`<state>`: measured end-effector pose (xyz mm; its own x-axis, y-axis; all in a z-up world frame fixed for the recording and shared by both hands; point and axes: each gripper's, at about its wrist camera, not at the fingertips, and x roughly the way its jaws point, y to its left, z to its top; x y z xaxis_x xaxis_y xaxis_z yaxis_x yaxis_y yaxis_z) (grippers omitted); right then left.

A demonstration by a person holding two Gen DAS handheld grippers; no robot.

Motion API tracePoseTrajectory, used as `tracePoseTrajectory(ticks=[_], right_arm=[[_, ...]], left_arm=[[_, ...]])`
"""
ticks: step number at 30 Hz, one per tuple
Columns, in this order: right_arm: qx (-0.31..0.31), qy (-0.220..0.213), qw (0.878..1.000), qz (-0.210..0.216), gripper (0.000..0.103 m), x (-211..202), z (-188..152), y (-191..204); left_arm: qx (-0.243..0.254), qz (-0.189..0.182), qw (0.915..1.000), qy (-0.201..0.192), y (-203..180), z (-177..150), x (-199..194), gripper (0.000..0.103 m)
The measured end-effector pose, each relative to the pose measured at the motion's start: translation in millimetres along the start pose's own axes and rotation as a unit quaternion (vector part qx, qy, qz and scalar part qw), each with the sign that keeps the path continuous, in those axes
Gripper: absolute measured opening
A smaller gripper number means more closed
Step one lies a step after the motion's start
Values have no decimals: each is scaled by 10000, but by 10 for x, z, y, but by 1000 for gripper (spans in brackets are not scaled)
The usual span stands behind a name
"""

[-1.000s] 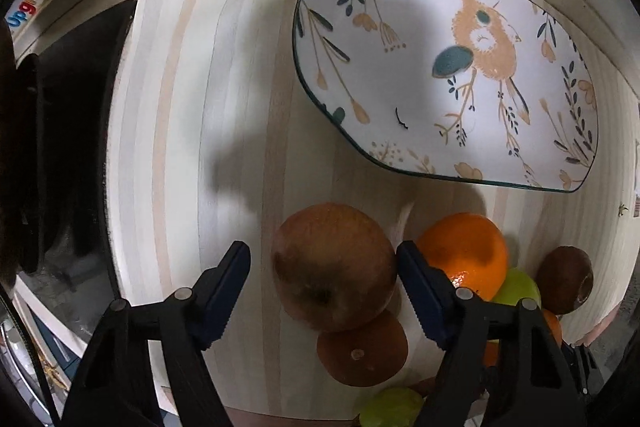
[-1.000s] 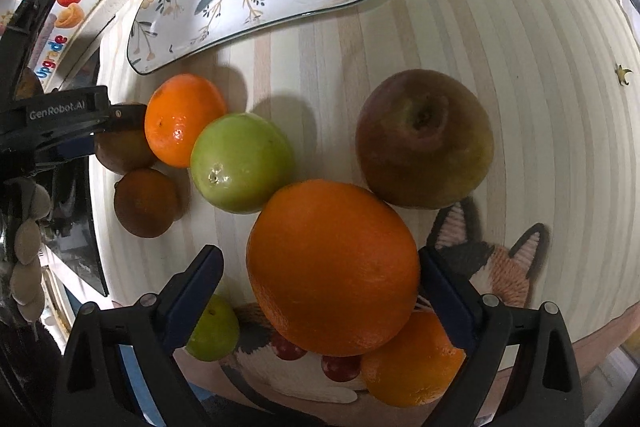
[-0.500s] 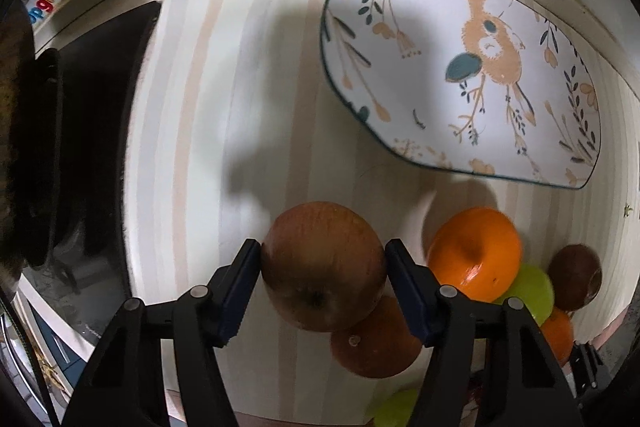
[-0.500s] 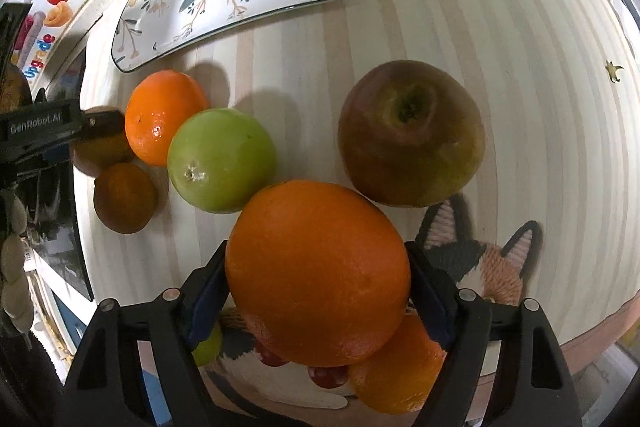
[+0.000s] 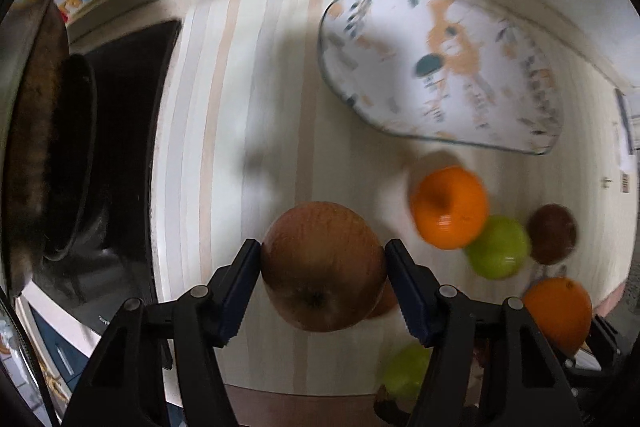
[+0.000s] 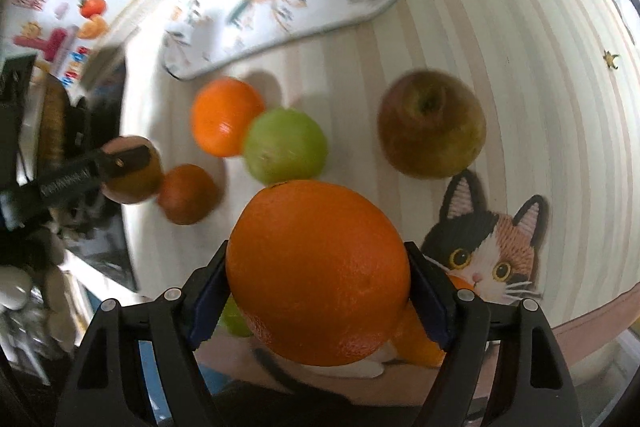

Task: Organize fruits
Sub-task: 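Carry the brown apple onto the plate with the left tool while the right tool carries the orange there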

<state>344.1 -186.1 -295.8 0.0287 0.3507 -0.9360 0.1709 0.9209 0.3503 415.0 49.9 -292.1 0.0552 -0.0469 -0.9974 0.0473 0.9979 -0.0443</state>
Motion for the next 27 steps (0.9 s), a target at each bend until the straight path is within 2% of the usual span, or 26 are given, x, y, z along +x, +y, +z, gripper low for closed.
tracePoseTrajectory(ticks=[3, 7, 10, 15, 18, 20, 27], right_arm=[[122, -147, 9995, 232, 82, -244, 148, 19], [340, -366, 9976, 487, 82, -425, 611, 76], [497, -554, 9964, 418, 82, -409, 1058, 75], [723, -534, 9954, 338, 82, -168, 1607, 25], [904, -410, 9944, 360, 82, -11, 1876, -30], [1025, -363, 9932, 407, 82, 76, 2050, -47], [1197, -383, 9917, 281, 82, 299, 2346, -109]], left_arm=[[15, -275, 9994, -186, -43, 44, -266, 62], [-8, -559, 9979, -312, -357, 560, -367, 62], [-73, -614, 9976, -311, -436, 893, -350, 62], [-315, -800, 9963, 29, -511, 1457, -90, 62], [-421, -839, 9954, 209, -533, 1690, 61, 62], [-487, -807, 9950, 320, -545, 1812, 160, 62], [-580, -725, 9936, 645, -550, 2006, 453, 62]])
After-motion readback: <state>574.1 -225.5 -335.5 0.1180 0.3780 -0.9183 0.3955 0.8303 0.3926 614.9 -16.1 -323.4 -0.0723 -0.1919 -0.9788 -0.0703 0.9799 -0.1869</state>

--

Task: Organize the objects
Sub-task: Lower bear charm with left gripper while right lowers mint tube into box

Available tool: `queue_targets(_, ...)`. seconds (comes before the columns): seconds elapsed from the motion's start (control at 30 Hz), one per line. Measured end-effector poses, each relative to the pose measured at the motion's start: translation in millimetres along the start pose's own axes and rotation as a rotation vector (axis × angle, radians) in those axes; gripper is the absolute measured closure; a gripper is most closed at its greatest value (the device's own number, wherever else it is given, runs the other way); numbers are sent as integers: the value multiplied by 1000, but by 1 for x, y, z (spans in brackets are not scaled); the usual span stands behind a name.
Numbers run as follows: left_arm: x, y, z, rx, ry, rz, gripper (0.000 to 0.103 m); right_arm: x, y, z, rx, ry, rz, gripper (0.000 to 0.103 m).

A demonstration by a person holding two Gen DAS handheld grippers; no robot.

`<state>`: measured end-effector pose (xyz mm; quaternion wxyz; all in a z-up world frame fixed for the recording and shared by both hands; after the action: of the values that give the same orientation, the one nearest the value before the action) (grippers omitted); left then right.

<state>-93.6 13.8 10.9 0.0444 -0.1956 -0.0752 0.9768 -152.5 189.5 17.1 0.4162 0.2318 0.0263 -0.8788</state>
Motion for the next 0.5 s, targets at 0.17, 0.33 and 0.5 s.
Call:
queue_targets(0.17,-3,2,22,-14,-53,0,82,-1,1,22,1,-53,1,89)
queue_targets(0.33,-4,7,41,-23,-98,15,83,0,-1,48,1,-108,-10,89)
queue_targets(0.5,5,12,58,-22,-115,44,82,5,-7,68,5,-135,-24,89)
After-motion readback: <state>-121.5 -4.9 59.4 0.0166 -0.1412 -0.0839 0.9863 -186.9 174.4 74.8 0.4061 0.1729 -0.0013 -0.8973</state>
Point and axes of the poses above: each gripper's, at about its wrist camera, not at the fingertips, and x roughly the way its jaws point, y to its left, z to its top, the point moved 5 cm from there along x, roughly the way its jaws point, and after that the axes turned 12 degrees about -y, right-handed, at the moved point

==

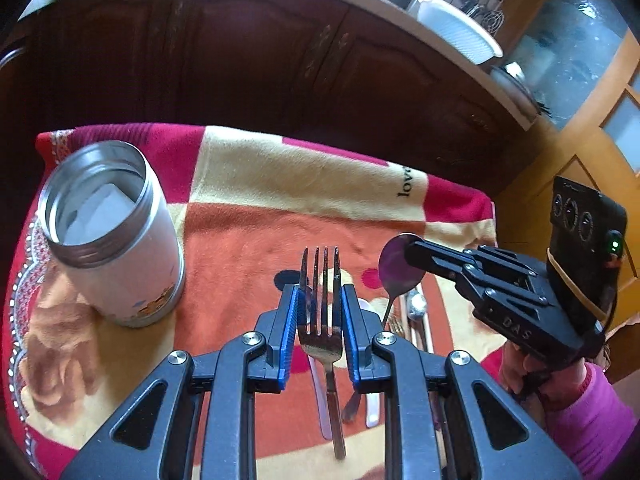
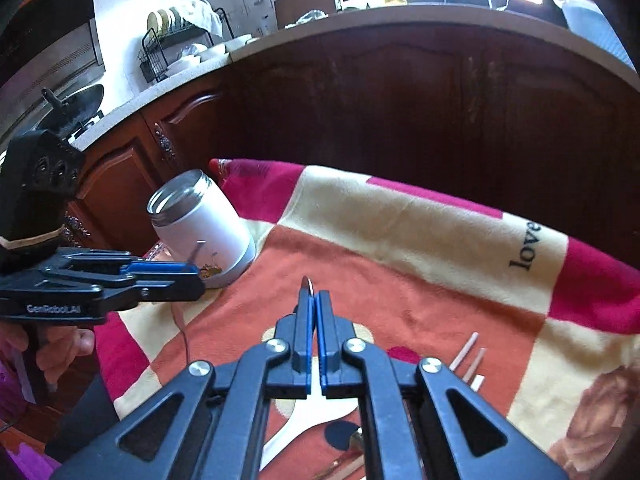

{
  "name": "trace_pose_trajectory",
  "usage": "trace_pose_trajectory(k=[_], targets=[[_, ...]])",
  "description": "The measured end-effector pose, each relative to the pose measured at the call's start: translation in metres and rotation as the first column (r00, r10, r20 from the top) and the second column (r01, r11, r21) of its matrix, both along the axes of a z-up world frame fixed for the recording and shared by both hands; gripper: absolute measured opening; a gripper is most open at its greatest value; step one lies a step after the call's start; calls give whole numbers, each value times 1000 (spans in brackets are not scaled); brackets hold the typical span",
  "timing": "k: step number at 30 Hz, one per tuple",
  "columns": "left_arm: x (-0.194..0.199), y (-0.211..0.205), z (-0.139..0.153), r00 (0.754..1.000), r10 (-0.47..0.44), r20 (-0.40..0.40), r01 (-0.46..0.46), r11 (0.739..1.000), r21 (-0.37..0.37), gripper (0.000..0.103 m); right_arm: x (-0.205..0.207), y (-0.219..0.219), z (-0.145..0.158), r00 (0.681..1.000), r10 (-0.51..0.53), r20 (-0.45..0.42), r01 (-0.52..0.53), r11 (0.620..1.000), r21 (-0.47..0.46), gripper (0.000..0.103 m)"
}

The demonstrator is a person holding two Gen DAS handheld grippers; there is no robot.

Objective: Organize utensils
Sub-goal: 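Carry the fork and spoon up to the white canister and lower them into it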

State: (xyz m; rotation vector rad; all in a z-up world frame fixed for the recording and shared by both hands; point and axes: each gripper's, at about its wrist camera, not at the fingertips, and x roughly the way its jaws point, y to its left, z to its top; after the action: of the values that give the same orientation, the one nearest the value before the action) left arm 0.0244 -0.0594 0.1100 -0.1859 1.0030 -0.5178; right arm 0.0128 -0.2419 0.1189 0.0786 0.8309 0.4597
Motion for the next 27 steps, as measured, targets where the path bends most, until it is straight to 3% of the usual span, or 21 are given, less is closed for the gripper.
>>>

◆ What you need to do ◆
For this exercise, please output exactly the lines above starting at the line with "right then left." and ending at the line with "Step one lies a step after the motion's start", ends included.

◆ Solution to this task ◆
`<state>`: measured end-effector pose (xyz mm; its own x-axis, y-axis; all in a z-up world frame fixed for the recording and shared by both hands; point and axes: each gripper's, at about its wrist camera, not at the fingertips, and x roughly the way its jaws point, y to its left, z to its top; x y z xaxis_x xaxis_y xaxis_z yaxis_x yaxis_y yaxis_z) (grippers omitted); right then left.

A demonstration by a person holding two Gen DAS handheld grippers; no robot.

Motion API tracePoseTrajectory, used as `tracePoseTrajectory(ticks=[_], right_arm=[[_, ...]], left_arm=[[_, ...]])`
"""
ticks: step number at 30 Hz, one per tuple
Columns, in this order: right_arm: qx (-0.31..0.31), qy (-0.220..0.213), qw (0.878..1.000), qz (-0.210..0.216), gripper (0.000..0.103 m), x (-211..202), z (-188..152), y (-191..204); left_arm: qx (-0.243..0.254), qz (-0.189..0.182), qw (0.915..1.000), qy (-0.201..0.192), y (-203..180), z (-177..150), x (-199..194), gripper (0.000..0.103 m)
The measured end-effector pose, each relative to the pose measured at the motion's start: translation in millimetres along the start pose's own axes and rotation as a unit quaternion (vector part qx, qy, qz and scalar part qw), each with the sign that keeps the path continuous, in those axes
Gripper: absolute measured opening
A smaller gripper number means more closed
Step one lies a step after the motion's start

This finishes the answer to the exercise.